Así, en Telecinco el presidente del Gobierno evitó pronunciarse sobre si pretende indultar a los líderes del proceso independentistas en Cataluña que están siendo juzgados en el Tribunal Supremo, una medida que muchos de los procesados y sus entornos esperan. Pero eso no fue suficiente para mantener un pacto de no agresión entre socialistas e independentistas.

Si al líder del PSOE le interesa desvincularse al máximo de los independentistas para mantener intactas su expectativas de voto en el conjunto de España, para Torra es perentorio señalar a los socialistas como un socio más del «tripartito del 155», puesto que el PSC lidera las encuestas en Cataluña.
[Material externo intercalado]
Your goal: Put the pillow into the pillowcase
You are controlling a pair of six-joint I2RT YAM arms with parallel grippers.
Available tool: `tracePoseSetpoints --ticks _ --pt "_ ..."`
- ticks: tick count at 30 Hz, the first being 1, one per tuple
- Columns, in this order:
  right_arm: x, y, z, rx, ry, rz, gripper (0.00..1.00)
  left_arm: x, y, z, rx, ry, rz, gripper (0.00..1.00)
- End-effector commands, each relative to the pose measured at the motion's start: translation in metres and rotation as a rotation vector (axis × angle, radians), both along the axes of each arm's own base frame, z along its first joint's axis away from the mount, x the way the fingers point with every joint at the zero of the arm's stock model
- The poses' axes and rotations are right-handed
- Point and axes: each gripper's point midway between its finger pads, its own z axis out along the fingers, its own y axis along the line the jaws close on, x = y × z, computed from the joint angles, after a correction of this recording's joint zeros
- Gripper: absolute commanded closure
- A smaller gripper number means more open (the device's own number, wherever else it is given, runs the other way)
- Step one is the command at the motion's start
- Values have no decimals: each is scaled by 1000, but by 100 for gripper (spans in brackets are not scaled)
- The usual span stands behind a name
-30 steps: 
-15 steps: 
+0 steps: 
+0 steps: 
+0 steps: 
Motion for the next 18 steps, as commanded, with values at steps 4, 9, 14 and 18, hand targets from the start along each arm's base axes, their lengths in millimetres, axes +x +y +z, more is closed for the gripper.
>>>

Mejor polémica con Sánchez que debate sobre su derrota en el Parlament

Además, para Quim Torra es mucho más conveniente hoy redirigir la atención pública hacia una nueva polémica con el presidente del Gobierno que dejar que siga el debate sobre su derrota parlamentaria de ayer. La victoria de PSC, PP, Cs y Comunes en el Parlament -con el apoyo por omisión de la CUP- a la hora de exigir elecciones anticipadas al presidente de la Generalitat es la ratificación de la debilidad parlamentaria de Torra, que ha perdido el apoyo de comunes y antisistema.